(EXERCISE BRIEF):
Type out the data exactly as given. Skip any image.

═════ THE DATA

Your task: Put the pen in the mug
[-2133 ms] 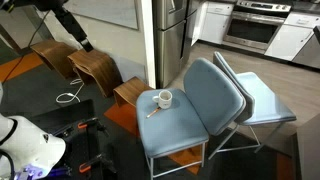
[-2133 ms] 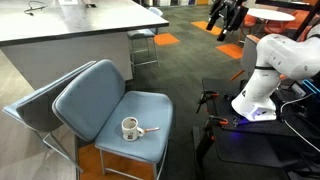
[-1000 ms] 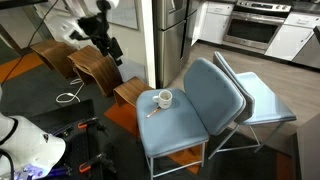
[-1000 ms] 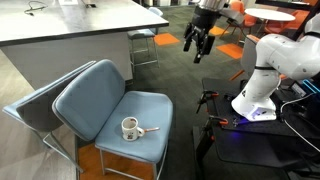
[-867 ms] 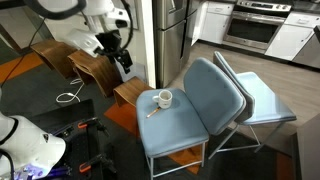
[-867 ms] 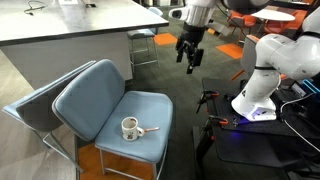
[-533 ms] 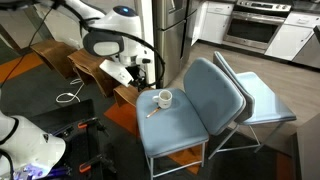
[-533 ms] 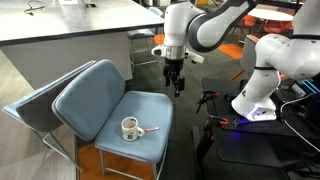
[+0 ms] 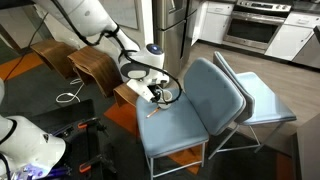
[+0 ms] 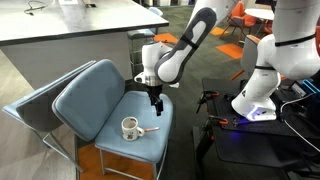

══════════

(RESPONSE TO THIS TASK):
Your task: Put the pen in the mug
[-2133 ms] 
[-2133 ms] 
[-1000 ms] 
[-1000 ms] 
[-867 ms] 
[-867 ms] 
[-533 ms] 
[-533 ms] 
[+0 ms] 
[+0 ms] 

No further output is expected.